Marketability, Default Risk, Call Privileges, Prepayment Risk, Taxes, and Other Factors Affecting Interest Rates and Asset Prices

Standard & Poor's Questions

Chapter 8 in Money and Capital Markets: Marketability, Default Risk, Call Privileges, Prepayment Risk, Taxes, and Other Factors Affecting Interest Rates and Asset Prices

Question 1


Which financial firms in Market Insight would be likely to have high tax liability exposure? How could you measure this? Which firms seem to be the most effective tax managers?

Question 2


Capital One Financial Corporation (COF) and Providian Financial Corp (PVN) are two leading consumer finance and credit-card companies who are in close competition with one another, but have different default-risk (credit) ratings. Does financial theory seem to hold here? Is the right firm given the highest credit rating? Should the riskiest firm pay more for borrowed funds than the less risky of these two companies?
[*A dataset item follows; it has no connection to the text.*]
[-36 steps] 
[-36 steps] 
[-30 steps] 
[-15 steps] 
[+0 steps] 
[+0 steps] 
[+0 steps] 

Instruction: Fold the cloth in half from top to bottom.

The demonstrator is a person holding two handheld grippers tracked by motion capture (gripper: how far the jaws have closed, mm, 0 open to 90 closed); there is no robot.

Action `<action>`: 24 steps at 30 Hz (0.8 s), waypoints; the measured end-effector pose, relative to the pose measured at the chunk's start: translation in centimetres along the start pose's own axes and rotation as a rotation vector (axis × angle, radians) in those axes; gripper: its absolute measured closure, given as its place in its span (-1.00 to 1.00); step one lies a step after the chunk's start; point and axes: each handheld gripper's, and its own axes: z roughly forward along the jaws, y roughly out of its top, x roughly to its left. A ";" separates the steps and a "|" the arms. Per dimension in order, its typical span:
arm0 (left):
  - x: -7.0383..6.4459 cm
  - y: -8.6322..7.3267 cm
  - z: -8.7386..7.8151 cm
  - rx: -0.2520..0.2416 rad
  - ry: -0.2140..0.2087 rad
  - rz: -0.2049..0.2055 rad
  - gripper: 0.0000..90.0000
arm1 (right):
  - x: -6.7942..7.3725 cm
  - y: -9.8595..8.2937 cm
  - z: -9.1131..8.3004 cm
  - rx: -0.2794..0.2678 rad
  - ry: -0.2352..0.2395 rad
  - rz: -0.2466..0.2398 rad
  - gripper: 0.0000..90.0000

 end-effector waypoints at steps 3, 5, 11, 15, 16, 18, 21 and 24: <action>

Why?

Question 3


Chapter 8 focuses upon the problem of event risk and its links to a business’s financial performance and value. What "event" impacted WorldCom, the second largest long-distance phone carrier in the United States, toward the close of June 2002? What was the effect on this firm's stock price as reflected in S&P’s Market Insight and why?

Question 4


Five airlines listed on Market Insight—American, Continental, Delta, Northwest, and United--all had their credit ratings lowered by Standard & Poor’s Rating Service in June 2002, while U.S. Airways Group also experienced a further credit rating drop at the hands of Moody’s Investors Service. What, in theory, should happen to the stock prices and borrowing costs of these firms? According to the data and news reports provided by Market Insight and other information sources what actually happened to the equity values of these companies in the wake of their credit downgrades? Why might the stock prices of these firms not always behave in the way financial theory might suggest?